Warning: Explicit description of blood, death, mutilation etc.
Word Count: 2300-ish
“You will always be fond of me. I represent to you all the sins you never had the courage to commit.” – Oscar Wilde
The figure stood straight, watching people coming by. In the middle of night, where the moon watched them, the figure simulated the plan once again before starting everything.
1st Day
“Where were you last night?” JJ asked Prentiss directly.
In the midst of working, Reid and Morgan perked their ears to hear the conversation between the women. They all went to a pub to relax last night, even Hotch tagged along with them. But not Prentiss. She decided to ditch them for something, and JJ was determined to find out because Prentiss promised she’d be there with them on that afternoon.
“I just wanted to rest?” The brunette looked JJ rather apologetically. “Look, I’m sorry I didn’t go with you guys last night, but I really was tired.” Prentiss sighed deeply as the blonde gave her a pointed look.
Before Prentiss could reply Hotch exited his office and told his team to meet at the conference room. The team leader watched the team bickering friendly and Garcia walked quickly with an iPad in her hands to the conference room. Then he knocked Rossi’s office and the men walked together to the conference room.

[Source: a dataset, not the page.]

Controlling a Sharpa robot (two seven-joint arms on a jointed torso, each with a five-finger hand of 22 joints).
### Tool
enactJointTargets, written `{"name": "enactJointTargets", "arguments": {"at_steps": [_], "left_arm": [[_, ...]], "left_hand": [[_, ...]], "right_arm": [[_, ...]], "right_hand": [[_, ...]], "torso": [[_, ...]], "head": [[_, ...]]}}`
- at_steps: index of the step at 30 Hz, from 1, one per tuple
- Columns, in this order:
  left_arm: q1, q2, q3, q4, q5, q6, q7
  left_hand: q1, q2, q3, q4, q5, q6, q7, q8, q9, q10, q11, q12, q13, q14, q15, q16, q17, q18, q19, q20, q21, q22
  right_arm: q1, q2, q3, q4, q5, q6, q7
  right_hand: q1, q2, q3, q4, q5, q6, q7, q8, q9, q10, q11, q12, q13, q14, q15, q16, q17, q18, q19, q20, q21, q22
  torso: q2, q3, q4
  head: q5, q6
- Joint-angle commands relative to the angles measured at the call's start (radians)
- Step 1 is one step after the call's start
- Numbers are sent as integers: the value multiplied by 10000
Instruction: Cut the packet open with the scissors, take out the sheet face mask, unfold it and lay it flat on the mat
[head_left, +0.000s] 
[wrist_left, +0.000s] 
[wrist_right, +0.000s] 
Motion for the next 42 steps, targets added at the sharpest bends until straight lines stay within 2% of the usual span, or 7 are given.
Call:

Two photos of a dead woman and man showed on the screen. Garcia tried her best not to look at the horrible photos. Both of their eyes were closed, but the dried black blood told their eyes were gouged out with something. Their clothes were torn, and middle torsos were terribly mutilated. ‘Luxuria’ was written on their middle torsos. Their both hands were nearly blackened as if burned for a long time.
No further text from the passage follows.